▶ _Required action_:
Every line below is to be copied exactly, with the pictures left out.

^^^^^^^^

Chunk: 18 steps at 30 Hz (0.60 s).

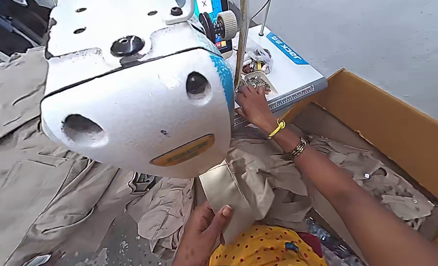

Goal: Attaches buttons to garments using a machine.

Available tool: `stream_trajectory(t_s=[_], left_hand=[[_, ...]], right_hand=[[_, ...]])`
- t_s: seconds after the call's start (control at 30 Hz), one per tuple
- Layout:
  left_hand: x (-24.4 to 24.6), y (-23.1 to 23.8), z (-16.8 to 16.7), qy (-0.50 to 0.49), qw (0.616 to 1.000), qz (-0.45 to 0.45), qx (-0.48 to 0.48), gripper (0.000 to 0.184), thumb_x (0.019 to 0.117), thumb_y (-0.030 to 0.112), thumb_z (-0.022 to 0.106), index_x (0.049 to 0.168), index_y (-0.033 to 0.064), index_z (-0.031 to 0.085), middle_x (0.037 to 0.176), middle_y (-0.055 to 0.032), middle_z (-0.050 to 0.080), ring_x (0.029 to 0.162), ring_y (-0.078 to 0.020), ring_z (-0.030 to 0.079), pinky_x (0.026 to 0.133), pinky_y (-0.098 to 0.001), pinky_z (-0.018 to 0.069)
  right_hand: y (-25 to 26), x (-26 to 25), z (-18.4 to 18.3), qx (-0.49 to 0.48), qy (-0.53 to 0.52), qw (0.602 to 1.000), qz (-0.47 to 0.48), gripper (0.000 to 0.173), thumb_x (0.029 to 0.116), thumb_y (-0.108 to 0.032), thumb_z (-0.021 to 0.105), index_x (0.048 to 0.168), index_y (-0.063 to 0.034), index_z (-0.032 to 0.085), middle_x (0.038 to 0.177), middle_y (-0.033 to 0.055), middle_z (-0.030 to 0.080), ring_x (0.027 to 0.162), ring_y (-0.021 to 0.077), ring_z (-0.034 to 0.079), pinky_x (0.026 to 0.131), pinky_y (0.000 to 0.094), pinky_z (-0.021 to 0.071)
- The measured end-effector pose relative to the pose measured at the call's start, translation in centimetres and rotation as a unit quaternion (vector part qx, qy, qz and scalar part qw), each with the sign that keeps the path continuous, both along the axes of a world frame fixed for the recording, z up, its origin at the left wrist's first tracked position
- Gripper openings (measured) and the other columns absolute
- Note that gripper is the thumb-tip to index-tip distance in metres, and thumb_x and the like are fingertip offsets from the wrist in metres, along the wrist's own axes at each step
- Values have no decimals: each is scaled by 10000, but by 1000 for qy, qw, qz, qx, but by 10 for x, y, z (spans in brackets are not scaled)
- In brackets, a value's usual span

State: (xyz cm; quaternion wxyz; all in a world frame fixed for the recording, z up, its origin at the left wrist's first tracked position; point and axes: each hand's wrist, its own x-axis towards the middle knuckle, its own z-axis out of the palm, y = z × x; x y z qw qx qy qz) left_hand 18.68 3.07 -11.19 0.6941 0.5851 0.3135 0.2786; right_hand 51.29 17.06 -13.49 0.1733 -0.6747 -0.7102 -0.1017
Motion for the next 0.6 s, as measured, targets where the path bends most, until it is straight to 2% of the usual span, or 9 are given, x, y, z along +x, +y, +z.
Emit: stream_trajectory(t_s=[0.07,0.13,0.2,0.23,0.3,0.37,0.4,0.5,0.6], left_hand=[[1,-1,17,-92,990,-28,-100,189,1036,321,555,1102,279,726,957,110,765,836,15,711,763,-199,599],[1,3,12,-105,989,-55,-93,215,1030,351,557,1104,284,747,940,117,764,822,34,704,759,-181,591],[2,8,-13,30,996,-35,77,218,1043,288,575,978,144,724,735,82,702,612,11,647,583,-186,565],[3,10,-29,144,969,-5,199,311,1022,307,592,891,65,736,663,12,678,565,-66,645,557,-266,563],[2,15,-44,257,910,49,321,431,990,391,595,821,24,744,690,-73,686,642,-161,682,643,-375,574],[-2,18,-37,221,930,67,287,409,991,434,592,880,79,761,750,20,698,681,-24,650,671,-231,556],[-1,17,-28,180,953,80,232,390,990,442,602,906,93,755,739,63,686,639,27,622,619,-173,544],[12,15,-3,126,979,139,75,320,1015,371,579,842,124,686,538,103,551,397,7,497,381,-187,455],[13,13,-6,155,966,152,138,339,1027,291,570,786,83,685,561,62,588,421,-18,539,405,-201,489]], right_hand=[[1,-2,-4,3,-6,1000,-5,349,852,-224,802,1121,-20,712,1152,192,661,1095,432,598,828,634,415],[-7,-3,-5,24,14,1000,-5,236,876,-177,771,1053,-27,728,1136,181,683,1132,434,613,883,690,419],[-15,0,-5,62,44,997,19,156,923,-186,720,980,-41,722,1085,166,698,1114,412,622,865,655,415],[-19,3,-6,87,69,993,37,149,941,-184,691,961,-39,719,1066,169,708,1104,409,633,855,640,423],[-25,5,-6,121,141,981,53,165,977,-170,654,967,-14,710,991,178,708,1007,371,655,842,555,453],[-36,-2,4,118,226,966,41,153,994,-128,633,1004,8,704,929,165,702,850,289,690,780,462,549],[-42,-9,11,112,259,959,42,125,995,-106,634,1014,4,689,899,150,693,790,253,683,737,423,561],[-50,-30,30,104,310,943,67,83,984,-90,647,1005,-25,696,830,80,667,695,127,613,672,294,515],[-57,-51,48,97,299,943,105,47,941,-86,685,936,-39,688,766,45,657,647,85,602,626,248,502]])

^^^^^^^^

▶ _Result of this task_:
Chunk: 18 steps at 30 Hz (0.60 s).


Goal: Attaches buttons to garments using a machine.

Available tool: `stream_trajectory(t_s=[_], left_hand=[[_, ...]], right_hand=[[_, ...]])`
- t_s: seconds after the call's start (control at 30 Hz), one per tuple
- Layout:
  left_hand: x (-24.4 to 24.6), y (-23.1 to 23.8), z (-16.8 to 16.7), qy (-0.50 to 0.49), qw (0.616 to 1.000), qz (-0.45 to 0.45), qx (-0.48 to 0.48), gripper (0.000 to 0.184), thumb_x (0.019 to 0.117), thumb_y (-0.030 to 0.112), thumb_z (-0.022 to 0.106), index_x (0.049 to 0.168), index_y (-0.033 to 0.064), index_z (-0.031 to 0.085), middle_x (0.037 to 0.176), middle_y (-0.055 to 0.032), middle_z (-0.050 to 0.080), ring_x (0.029 to 0.162), ring_y (-0.078 to 0.020), ring_z (-0.030 to 0.079), pinky_x (0.026 to 0.133), pinky_y (-0.098 to 0.001), pinky_z (-0.018 to 0.069)
  right_hand: y (-25 to 26), x (-26 to 25), z (-18.4 to 18.3), qx (-0.49 to 0.48), qy (-0.53 to 0.52), qw (0.602 to 1.000), qz (-0.47 to 0.48), gripper (0.000 to 0.173), thumb_x (0.029 to 0.116), thumb_y (-0.108 to 0.032), thumb_z (-0.021 to 0.105), index_x (0.048 to 0.168), index_y (-0.063 to 0.034), index_z (-0.032 to 0.085), middle_x (0.038 to 0.177), middle_y (-0.033 to 0.055), middle_z (-0.030 to 0.080), ring_x (0.027 to 0.162), ring_y (-0.021 to 0.077), ring_z (-0.034 to 0.079), pinky_x (0.026 to 0.131), pinky_y (0.000 to 0.094), pinky_z (-0.021 to 0.071)
- The measured end-effector pose relative to the pose measured at the call's start, translation in centimetres and rotation as a unit quaternion (vector part qx, qy, qz and scalar part qw), each with the sign that keeps the path continuous, both along the axes of a world frame fixed for the recording, z up, its origin at the left wrist's first tracked position
- Gripper openings (measured) and the other columns absolute
- Note that gripper is the thumb-tip to index-tip distance in metres, and thumb_x and the like are fingertip offsets from the wrist in metres, along the wrist's own axes at each step
- Values have no decimals: each is scaled by 10000, but by 1000 for qy, qw, qz, qx, but by 10 for x, y, z (spans in brackets are not scaled)
- In brackets, a value's usual span

State: (xyz cm; quaternion wxyz; all in a world frame fixed for the recording, z up, its origin at the left wrist's first tracked position; point and axes: each hand's wrist, its own x-axis towards the middle knuckle, its own z-axis out of the palm, y = z × x; x y z qw qx qy qz) left_hand 18.68 3.07 -11.19 0.6941 0.5851 0.3135 0.2786; right_hand 51.29 17.06 -13.49 0.1733 -0.6747 -0.7102 -0.1017
Motion for the next 0.6 s, as measured, targets where the path bends most, until it is straight to 2% of the usual span, or 9 are given, x, y, z along +x, +y, +z.
Emit: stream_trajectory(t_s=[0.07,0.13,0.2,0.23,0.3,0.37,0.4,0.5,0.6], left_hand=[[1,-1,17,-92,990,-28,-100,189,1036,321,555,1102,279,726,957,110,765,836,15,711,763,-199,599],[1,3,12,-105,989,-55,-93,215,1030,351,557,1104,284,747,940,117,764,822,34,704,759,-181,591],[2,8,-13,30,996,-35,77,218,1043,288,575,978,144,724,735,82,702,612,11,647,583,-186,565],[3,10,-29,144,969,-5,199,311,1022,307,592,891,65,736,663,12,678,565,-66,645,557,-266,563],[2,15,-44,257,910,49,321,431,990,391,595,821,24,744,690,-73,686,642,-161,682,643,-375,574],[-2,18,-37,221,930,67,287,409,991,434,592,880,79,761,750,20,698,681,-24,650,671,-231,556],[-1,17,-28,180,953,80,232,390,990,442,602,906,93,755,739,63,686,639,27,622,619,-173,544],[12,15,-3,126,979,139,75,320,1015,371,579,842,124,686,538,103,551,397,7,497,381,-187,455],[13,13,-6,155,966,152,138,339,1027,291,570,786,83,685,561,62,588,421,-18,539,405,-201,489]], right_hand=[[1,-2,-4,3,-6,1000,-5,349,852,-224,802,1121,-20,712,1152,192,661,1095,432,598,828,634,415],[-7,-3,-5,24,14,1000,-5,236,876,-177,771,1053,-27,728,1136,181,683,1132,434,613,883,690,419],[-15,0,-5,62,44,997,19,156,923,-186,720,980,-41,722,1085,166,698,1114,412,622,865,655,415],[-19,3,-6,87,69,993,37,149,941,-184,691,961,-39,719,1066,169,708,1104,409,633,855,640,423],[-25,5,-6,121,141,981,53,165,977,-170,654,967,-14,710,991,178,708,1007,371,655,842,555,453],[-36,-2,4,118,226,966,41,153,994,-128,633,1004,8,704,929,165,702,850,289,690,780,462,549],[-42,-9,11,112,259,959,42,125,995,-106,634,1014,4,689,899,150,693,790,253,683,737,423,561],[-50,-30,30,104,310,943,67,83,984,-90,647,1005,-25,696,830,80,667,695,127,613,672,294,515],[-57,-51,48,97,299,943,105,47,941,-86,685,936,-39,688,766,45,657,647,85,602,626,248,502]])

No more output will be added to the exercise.